The health services in Bangladesh (like many elsewhere) can't get enough doctors. Training more doctors is not an answer. Those who do qualify tend to leave for higher rates of pay elsewhere. So, given the desperate need for trained medical staff in rural areas (for example, to curb child mortality rates), what are the health workers to do?
The more qualified a doctor is, the more likely he is to take a flight. The district hospital in Matlab, Bangladesh, boasts an operating table, lamp, oxygen cylinder, and anesthetic machine, all carrying the EU's gift tag. They gleam, partly because they are unused. Several surgeons and anesthetists have been trained, but none so far have been retained. "Other than holding a gun to their head, doctors do not stay here.", comments Shams Arifeen, a researcher in the International Centre for Diarrhoeal Disease Research, Bangladesh (ICDDR, B). Doubling their pay is not the answer because they can earn five or ten times as much in private practice. Besides, specialists want to educate their children in the capital Dhaka, not in Bangladesh's backwaters.
Imagine that you were standing in that clinic without medical training, when a mother asks you to look at her sick child. What will you do? The solution that the Bangladesh health workers came up with was IMCI or Integrated Management of Childhood Illness. IMCI takes the knowledge in a doctor's head and writes it down as a set of rules that health workers can follow.
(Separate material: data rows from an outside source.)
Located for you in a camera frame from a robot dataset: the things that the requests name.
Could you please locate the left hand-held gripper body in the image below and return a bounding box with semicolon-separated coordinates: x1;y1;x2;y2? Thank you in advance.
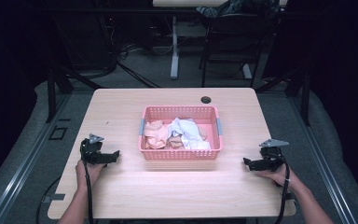
79;133;107;165

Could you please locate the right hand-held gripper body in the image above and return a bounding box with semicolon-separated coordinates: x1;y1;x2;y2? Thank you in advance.
258;138;290;173

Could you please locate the person's left hand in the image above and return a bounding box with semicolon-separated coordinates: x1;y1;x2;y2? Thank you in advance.
75;159;105;191

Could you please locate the person's right hand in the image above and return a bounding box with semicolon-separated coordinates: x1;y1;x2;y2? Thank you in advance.
255;163;296;189

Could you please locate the peach pink cloth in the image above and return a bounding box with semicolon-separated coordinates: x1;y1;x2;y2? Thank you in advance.
143;119;170;150

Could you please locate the pink plastic basket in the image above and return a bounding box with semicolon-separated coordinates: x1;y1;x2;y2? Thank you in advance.
138;105;224;161

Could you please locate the white cloth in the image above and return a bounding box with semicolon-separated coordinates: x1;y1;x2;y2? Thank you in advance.
166;117;213;151

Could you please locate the white desk leg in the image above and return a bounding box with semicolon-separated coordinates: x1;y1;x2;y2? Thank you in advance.
241;63;254;80
170;15;180;80

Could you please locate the black chair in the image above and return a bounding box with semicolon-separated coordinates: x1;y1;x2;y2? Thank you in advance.
198;11;264;89

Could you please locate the grey patterned cloth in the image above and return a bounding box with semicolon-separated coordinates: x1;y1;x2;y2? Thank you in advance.
195;0;250;19

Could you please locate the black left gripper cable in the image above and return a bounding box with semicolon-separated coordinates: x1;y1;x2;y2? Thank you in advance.
80;139;95;224

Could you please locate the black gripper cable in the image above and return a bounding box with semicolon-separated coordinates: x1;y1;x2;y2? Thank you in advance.
273;152;292;224
80;139;95;224

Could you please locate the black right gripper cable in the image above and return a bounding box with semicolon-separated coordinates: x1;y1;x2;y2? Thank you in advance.
273;152;292;224

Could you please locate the aluminium floor rail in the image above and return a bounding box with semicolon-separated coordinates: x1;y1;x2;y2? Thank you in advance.
0;92;73;224
287;92;358;224

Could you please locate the black metal frame post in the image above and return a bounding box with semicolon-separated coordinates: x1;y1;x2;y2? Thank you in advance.
300;68;311;127
46;65;58;123

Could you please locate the bundle of floor cables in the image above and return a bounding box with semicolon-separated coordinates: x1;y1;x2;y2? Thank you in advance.
99;15;173;63
When a sick child is brought into the remote clinic, the health worker is able to follow the simple step-by-step instructions to make quite a sophisticated diagnosis.
The following figure shows IMCI:
Look at the boxes in the above diagram—it's a set of medical rules. (Source, World Health Organisation, http://whqlibdoc.who.int/publications/2005/9241546441.pdf.) Using these rules a health care worker can quickly come to the following conclusions:
When the child is under two years of age, then refer to doctor immediately
When the child's skin does not bounce back when pinched, then the child is dehydrated
When the child is dehydrated then give rehydration salts
This is a real life example of business rules. Although it is paper-based and useful to the medical profession, it's a good example of business rules all the same.
Rules are 'when something is present, then do this'. And not just single rules, but many of them. Together, loads of simple rules allow you to come up with quite a sophisticated diagnosis.
Ruleflow and Workflow allow you to group your rules and decide which should fire first. If you're a health worker with a sick child, you want to do the most important checks first. Depending on the outcome, you then apply the next set of medical rules.
Everybody, including the doctors, is happy that his or her knowledge has been translated into rules. The doctors are happy because they can (guiltlessly) move to better-paying jobs. The medical workers using the system are happy because they can help the sick children that they see every day. The children gain because the better availability of medical knowledge is literally the difference between life and death.
Note
If you've used a computer language before, you might find the above example strange. 'Traditional' computer languages are more like a set of instructions: Do step 1, do step 2, repeat 5 times, and so on. Rules are different; they allow you to make many individual statements of what you know to be true and then let the computer decide if these rules apply (or not) to the current situation. This is similar to the way in which the human mind works.
Look again at the example. We don't specify any order for our rules. All of them, one of them, or none of them might apply in a given situation. A child under two who was dehydrated potentially could be referred to a doctor and given rehydration salts on the way in. This could be the outcome we want, or we may wish to rewrite our rules to be more precise—but always in the "when (something is true) then (do this)" format.